Jonah 3:4-5, 10 On the first day, Jonah started into the city. He proclaimed: ‘Forty more days and Nineveh will be overturned.’ The Ninevites believed God. They declared a fast, and all of them, from the greatest to the least, put on sackcloth… When God saw what they did, and how they turned from their evil ways, he had compassion and did not bring upon them the destruction he had threatened”
The message may sound harsh, but if the Lord’s only intent was to destroy the city, no need to send a prophet to warn them. Just let the catastrophe come. Shake the earth. Whip up the storm of the century. Send in the murdering hoards. Just because God did want to spare these people, Jonah had to preach like this.
That still has to happen if preaching is going to do any good. An old commentator was right to note: “A preacher must speak the truth frankly, and not sugar over it and deprive it of its power by ornaments and flattery.
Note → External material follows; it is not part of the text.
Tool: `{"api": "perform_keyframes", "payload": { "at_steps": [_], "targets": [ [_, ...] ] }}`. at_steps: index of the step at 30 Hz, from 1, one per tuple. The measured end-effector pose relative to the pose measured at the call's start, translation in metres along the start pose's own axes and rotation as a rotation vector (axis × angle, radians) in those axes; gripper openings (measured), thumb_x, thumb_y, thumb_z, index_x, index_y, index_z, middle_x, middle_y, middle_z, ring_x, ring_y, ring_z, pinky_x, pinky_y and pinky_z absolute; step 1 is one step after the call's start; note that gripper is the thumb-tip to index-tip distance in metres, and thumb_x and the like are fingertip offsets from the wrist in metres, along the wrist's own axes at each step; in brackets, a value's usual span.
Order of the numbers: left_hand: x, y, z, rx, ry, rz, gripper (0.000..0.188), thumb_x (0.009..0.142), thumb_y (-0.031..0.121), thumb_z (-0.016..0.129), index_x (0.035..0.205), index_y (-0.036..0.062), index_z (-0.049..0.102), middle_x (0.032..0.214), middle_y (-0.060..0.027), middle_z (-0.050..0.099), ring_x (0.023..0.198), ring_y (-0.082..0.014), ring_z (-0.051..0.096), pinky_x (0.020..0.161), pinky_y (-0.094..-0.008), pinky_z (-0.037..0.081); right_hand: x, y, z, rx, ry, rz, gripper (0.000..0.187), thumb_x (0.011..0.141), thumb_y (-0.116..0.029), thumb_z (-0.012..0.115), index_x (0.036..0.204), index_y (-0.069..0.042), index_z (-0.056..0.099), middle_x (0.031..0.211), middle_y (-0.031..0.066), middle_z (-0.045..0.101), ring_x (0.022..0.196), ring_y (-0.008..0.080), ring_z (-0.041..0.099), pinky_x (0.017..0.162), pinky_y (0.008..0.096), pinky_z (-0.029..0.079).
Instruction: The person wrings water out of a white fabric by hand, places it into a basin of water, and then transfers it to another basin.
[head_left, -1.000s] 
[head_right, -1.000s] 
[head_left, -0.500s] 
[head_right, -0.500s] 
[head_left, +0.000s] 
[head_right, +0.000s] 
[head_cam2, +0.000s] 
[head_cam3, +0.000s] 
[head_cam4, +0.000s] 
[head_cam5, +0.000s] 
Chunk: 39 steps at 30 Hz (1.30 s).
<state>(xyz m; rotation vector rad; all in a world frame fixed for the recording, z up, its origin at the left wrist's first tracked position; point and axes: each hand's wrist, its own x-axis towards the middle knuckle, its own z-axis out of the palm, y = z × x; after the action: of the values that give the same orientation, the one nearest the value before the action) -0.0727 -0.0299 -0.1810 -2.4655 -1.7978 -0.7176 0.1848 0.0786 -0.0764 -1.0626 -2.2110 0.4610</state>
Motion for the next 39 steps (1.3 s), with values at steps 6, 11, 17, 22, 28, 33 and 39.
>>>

One must plainly say to sinners that they are hastening to destruction.”
That the Ninevites needed such a message, and Jonah had good reason to be afraid to deliver it, is more detail than the story in the Bible provides. From history we know that this was a scary people. They had made a name for themselves by their cruelty. On the battlefield they would make walls and towers out of the dead bodies of enemy soldiers. They liked to skin their enemies alive, or impale them alive on stakes and let them slowly die. After a battle they regularly enjoyed cutting body parts off of the local citizens–hands, feet, ears, noses, etc. When they weren’t at war, they entertained themselves at beer halls and brothels.
Those are the kind of people to whom Jonah preached. I suspect we would be just as frightened if God sent us to preach that kind of message in an ISIS camp or an Iranian mosque. You might wonder if you would get out alive. We might have more sympathy for Jonah’s initial response to God’s call: try to run away.
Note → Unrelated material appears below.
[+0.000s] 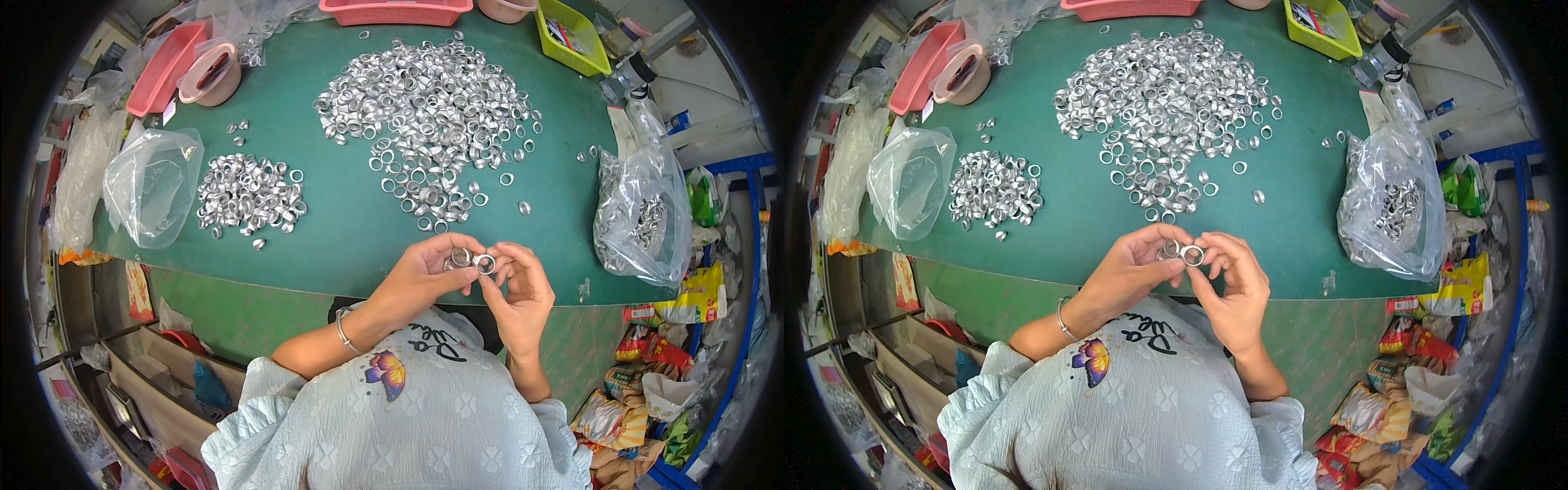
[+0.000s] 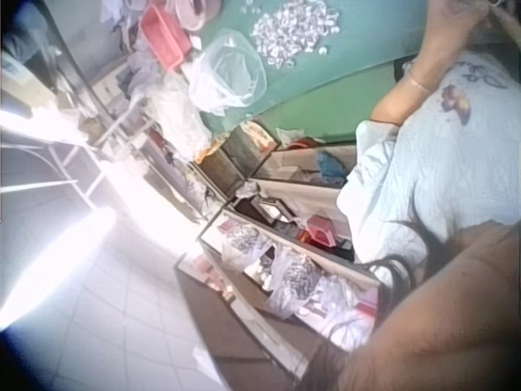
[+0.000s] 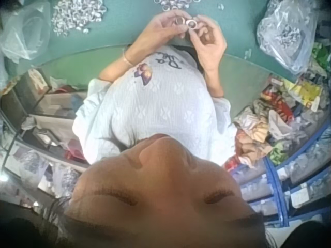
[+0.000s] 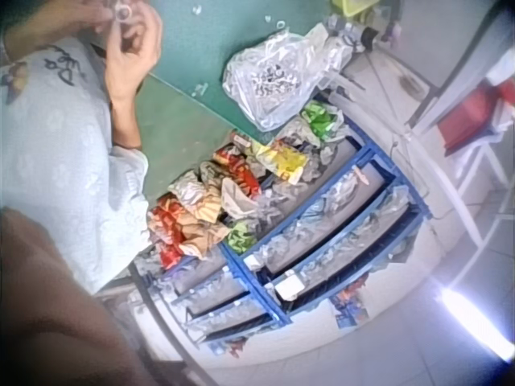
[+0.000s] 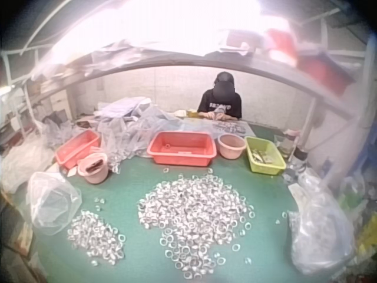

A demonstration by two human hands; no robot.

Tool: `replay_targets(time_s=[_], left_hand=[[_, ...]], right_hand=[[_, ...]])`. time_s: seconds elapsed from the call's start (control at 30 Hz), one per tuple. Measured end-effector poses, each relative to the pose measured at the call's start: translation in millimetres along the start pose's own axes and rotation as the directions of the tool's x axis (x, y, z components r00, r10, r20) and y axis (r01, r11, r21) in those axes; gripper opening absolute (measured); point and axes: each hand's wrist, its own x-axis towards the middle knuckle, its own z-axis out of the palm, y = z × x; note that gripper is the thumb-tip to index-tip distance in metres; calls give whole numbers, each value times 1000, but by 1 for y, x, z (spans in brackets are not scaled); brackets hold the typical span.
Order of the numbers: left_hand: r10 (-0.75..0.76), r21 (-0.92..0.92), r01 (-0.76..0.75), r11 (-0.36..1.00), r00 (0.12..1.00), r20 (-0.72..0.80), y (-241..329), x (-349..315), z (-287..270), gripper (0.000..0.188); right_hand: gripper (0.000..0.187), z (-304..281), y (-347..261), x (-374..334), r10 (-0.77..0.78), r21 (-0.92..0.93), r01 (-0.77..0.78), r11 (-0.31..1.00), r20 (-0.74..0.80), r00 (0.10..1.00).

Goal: The person sits at a green workbench and assembles small, silver metal components by hand. They pick up individual pieces from a large pile, fit them together, and place the finished assemblies into a separate pile on the table.

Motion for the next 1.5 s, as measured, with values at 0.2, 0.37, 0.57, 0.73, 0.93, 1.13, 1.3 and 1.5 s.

Then the first miracle happened. “The Ninevites believed God. They declared a fast, and all of them, from the greatest to the least, put on sackcloth.” How successful do you think your Christian preaching would be in an ISIS camp or a Taliban hideout? How many converts would you make if you preached Jonah’s way at the headquarters for the Freedom from Religion Foundation in Madison, WI, or in the sex clubs on Bourbon Street in New Orleans’ French Quarter?
Apparently, it might be all of them. The preaching of God’s word was so powerful that it turned the hearts of this wild and wicked city, a city with at least 120,000 people. And the repentance was real. Jesus comments in the book of Matthew, “The men of Nineveh will stand up at the judgment with this generation and condemn it, because they repented at Jonah’s preaching” (12:41).
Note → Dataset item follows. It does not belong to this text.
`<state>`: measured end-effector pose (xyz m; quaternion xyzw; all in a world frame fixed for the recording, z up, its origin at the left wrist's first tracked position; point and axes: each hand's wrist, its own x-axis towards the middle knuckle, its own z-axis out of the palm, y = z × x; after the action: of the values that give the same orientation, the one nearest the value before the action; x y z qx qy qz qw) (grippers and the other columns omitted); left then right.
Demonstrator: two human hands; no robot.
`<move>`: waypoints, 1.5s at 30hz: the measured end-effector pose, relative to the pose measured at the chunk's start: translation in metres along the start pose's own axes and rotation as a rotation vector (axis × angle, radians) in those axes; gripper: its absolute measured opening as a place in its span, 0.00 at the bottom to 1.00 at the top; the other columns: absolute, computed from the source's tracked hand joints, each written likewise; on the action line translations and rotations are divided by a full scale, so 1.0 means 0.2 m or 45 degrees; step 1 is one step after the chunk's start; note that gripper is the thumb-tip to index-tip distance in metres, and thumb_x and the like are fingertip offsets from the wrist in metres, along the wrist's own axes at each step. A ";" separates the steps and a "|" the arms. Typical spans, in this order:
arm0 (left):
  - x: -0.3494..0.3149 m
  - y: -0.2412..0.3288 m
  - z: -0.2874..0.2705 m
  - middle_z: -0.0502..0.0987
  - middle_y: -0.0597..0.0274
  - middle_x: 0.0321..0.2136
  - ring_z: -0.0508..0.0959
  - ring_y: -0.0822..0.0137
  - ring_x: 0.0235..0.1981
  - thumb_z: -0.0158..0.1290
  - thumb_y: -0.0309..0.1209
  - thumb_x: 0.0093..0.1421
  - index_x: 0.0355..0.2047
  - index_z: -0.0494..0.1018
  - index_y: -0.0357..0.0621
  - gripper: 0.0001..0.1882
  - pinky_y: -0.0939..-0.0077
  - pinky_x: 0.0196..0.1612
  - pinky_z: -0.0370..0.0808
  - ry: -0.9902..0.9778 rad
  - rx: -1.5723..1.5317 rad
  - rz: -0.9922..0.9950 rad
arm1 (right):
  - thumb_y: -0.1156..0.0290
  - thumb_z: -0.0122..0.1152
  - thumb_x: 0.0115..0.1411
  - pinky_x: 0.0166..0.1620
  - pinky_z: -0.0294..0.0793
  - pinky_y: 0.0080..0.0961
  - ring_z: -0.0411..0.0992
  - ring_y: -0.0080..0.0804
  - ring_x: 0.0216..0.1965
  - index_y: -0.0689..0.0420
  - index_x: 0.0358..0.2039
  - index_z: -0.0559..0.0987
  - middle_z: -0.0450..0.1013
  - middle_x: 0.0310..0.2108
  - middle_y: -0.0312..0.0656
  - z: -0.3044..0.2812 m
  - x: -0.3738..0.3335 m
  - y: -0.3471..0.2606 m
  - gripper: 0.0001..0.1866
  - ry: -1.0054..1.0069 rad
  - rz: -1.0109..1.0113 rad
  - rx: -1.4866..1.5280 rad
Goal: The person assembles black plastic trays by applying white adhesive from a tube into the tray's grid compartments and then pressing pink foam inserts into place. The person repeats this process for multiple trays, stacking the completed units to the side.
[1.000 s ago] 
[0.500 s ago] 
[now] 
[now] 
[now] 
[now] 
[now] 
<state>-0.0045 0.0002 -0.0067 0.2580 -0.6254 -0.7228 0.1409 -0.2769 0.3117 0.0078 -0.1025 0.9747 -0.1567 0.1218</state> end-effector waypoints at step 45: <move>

Then the second miracle happened. God forgave them. “When God saw what they did, and how they turned from their evil ways, he had compassion and did not bring upon them the destruction he had threatened.” I say miracle, not because this is out of character for the Lord. By his own claim he is “the gracious and compassionate God, slow to anger, abounding in love, forgiving wickedness, rebellion and sin.” I say miracle because only supernatural love and patience can forgive a people like this.
Today you and I proclaim God’s word to our world. Our fellow citizens may seem like run-of-the-mill sinners compared to the violent and sensuous people of Nineveh. They are less scary, but their need for grace is just as urgent. May God give us the courage to go, and then see his miracle one more time.